Gerade in Gesprächen mit belastenden Inhalten oder mit herausfordernden Patient:innen ist es wichtig, auch auf den eigenen Schutz zu achten. Eine klare Struktur kann helfen, die nötige professionelle Distanz zu wahren. Dafür braucht es Transparenz über den Rahmen des Gesprächs: Was ist Thema – und was nicht? Es sollte von Beginn an klar sein, in welchem Rahmen sich das Gespräch bewegt.

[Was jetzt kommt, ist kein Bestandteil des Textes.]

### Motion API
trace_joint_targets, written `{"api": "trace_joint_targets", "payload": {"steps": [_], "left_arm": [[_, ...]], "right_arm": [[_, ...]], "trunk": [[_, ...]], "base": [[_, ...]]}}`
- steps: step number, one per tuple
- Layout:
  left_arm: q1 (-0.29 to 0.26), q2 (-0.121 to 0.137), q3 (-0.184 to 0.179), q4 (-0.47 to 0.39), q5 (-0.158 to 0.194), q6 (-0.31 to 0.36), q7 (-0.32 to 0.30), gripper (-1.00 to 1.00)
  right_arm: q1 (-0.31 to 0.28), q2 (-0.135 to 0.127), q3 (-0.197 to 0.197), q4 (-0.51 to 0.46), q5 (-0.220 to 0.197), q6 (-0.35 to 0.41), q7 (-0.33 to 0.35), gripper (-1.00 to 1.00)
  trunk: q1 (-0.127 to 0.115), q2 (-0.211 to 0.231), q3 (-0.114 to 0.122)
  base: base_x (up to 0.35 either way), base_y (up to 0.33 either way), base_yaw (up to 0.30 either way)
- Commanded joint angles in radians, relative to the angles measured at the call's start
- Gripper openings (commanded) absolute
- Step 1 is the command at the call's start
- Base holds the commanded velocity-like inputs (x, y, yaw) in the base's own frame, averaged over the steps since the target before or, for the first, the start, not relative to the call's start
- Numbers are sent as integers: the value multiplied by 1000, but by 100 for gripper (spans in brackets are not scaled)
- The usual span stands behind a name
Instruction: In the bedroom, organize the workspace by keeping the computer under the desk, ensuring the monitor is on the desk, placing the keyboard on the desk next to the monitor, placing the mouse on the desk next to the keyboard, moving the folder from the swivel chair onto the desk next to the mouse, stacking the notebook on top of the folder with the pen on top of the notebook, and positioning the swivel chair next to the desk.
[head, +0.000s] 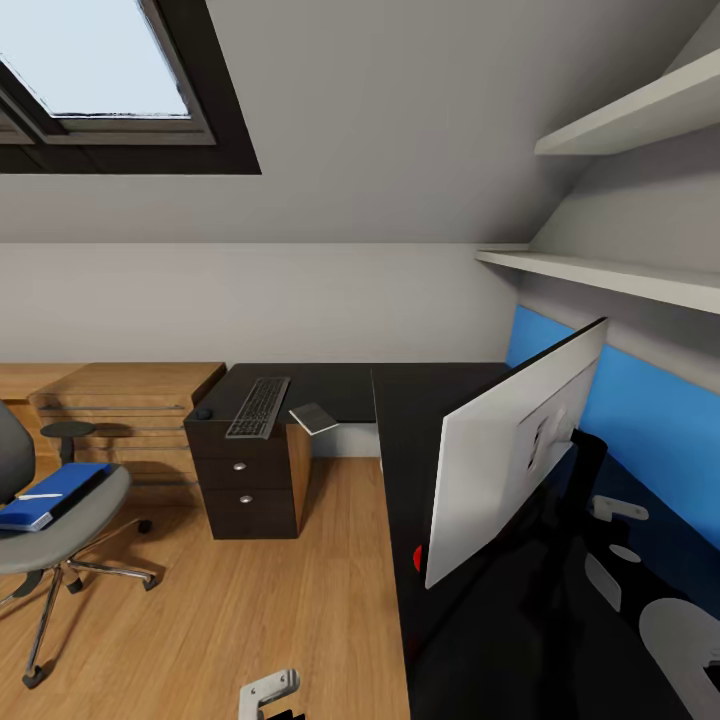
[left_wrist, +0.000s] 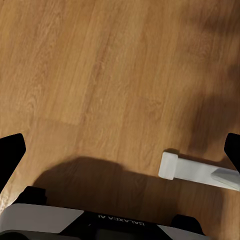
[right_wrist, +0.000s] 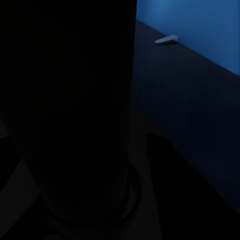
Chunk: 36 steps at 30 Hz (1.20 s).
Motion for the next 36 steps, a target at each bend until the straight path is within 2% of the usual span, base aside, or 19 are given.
{"api": "trace_joint_targets", "payload": {"steps": [1, 19, 36], "left_arm": [[0, 0, -1, -2, 10, 1, 9, 100], [0, 1, -1, -3, 10, 1, 12, 100], [0, 2, 1, -2, 10, 1, 13, 100]], "right_arm": [[1, -1, 31, 2, -11, -5, -60, -100], [1, -3, 31, 2, -11, -5, -61, -100], [1, -2, 32, 2, -10, -6, -61, -100]], "trunk": [[0, 0, -1], [0, 0, -1], [0, 0, -1]], "base": [[0, 0, 0], [0, 0, 0], [0, -58, 0]]}}
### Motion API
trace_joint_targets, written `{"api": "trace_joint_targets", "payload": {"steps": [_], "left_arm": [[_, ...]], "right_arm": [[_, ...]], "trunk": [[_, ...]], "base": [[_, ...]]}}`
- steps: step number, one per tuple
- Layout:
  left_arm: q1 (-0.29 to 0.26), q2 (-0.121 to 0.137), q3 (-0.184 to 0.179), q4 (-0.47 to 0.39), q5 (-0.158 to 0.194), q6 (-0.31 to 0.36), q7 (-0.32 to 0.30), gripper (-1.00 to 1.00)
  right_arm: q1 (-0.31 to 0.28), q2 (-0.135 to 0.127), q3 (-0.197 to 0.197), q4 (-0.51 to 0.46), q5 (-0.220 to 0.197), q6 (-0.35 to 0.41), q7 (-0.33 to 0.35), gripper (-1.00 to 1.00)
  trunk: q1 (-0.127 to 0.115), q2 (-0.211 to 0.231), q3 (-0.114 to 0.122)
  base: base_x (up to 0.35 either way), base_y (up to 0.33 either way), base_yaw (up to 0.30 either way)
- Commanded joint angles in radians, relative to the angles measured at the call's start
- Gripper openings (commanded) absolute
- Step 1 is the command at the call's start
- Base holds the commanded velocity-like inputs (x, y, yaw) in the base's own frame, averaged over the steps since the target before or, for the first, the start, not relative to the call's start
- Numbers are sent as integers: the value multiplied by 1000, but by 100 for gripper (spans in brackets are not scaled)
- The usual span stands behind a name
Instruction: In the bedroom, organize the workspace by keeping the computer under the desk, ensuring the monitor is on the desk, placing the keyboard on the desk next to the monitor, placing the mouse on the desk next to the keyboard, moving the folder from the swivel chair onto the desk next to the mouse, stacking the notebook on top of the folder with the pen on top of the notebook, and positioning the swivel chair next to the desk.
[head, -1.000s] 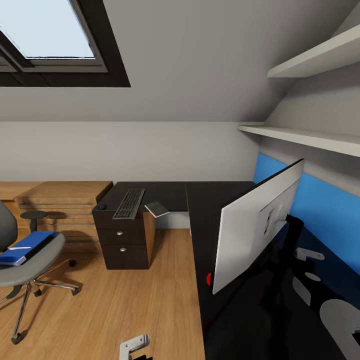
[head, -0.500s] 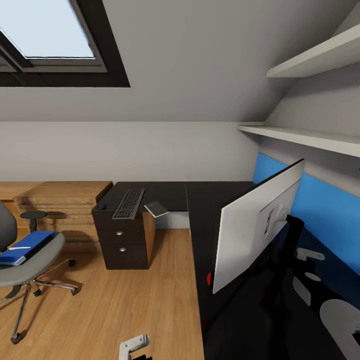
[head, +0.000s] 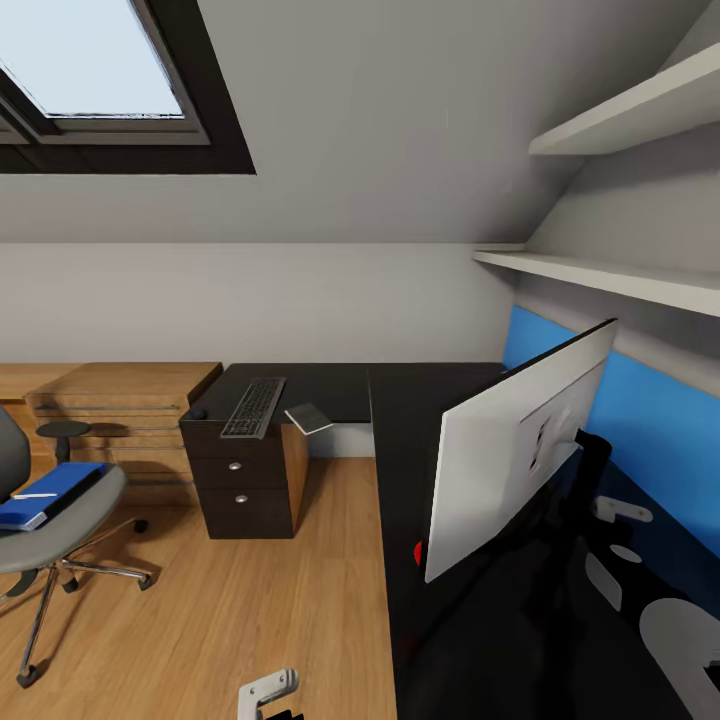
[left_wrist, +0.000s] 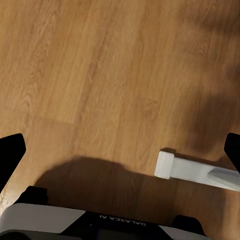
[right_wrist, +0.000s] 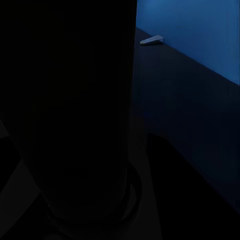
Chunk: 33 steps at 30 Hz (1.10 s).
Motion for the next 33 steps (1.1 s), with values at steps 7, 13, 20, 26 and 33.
{"api": "trace_joint_targets", "payload": {"steps": [7, 13, 20, 26, 33], "left_arm": [[0, 0, 1, -2, 10, 1, 10, 100], [0, 0, 2, -3, 10, -1, 11, 100], [0, 0, 2, -3, 10, 0, 11, 100], [0, 0, 2, -2, 10, 1, 10, 100], [0, 0, 2, -2, 10, 1, 10, 100]], "right_arm": [[1, -1, 30, 2, 6, -6, -33, -100], [1, -2, 30, 3, 6, -7, -32, -100], [1, -3, 29, 4, 6, -6, -33, 100], [1, -3, 29, 4, 6, -6, -32, 100], [1, -3, 30, 4, 6, -6, -29, 100]], "trunk": [[0, 0, -1], [0, 0, -1], [0, 0, -1], [0, 0, -1], [0, 0, -1]], "base": [[0, 0, 0], [0, 0, 0], [0, 0, 0], [-3, 0, 0], [-233, 0, 0]]}}
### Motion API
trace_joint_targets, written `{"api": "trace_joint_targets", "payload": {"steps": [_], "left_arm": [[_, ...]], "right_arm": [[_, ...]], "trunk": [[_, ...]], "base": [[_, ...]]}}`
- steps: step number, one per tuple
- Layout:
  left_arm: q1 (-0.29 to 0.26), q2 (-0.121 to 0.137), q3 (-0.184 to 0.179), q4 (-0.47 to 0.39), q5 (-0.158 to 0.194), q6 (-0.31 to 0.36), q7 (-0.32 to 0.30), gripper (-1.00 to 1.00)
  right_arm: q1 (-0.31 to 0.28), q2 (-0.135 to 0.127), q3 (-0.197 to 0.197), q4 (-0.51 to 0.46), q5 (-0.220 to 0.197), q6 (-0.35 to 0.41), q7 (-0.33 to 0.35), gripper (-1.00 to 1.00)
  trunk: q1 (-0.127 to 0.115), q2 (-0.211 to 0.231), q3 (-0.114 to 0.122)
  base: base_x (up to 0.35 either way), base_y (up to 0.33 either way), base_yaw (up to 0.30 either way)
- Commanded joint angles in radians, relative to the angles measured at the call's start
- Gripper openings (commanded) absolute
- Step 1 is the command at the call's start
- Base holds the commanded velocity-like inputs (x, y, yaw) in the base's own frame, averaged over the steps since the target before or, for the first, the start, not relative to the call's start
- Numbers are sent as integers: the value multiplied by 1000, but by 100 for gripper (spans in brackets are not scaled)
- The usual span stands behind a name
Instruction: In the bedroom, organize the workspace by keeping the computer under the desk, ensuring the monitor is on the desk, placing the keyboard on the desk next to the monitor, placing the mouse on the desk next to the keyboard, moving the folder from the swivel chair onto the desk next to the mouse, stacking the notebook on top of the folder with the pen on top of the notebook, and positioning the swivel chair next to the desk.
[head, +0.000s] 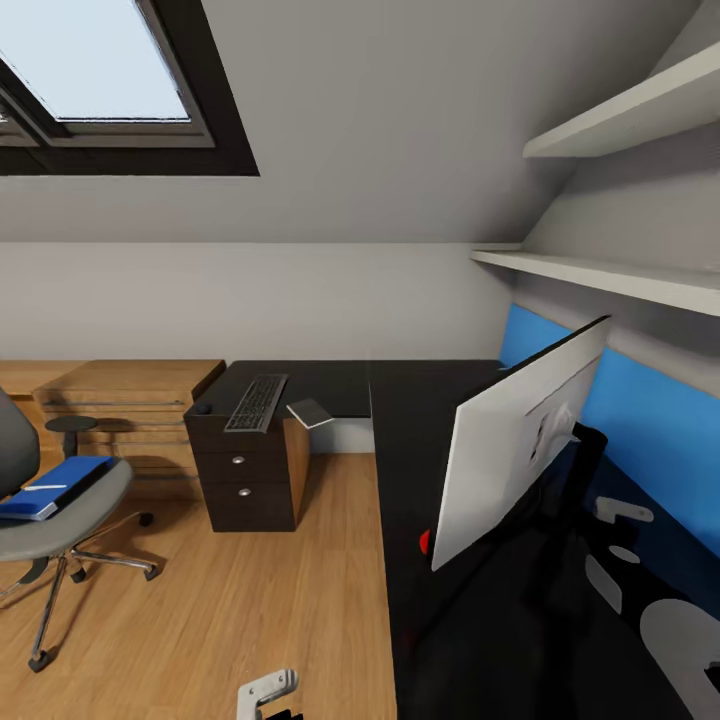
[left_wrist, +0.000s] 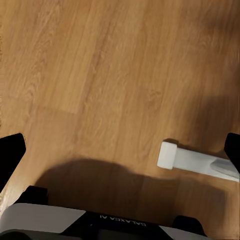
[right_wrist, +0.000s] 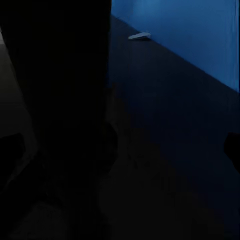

Wird eine Grenze überschritten oder die Situation zu belastend, darf das Gespräch – freundlich, aber bestimmt – beendet werden. Wichtig ist dabei, auf weiterführende Unterstützung durch spezialisierte Fachstellen hinzuweisen. Kommt es zu aggressiven Äußerungen, hilft es, ruhig und gefasst zu bleiben. Ein deeskalierender Umgang bedeutet auch, Verständnis für den Ärger der Gesprächspartner:in zu zeigen – allerdings ohne dabei unangemessenes Verhalten zu tolerieren. Klare Worte sind hier notwendig: Bestimmte Verhaltensweisen werden nicht akzeptiert. Auch nach dem Gespräch ist Selbstfürsorge entscheidend. Ein kurzer Austausch mit Kolleg:innen oder der behandelnden Ärzt:in kann helfen, das Erlebte besser einzuordnen – am besten noch vor dem Nachhausegehen. Wenn belastende oder konflikthafte Situationen häufiger auftreten, empfiehlt sich ein regelmäßiger Austausch im Team – etwa in Form von Intervision oder professionell begleiteter Supervision. Das stärkt langfristig die psychische Gesundheit. Grundsätzlich gilt: Ein wertschätzendes und vertrauensvolles Arbeitsklima, das den kollegialen Austausch fördert, ausreichend Personalressourcen bietet und klare Regelungen im Umgang mit schwierigen Situationen bereitstellt, trägt entscheidend zur Gesundheit der Mitarbeitenden bei.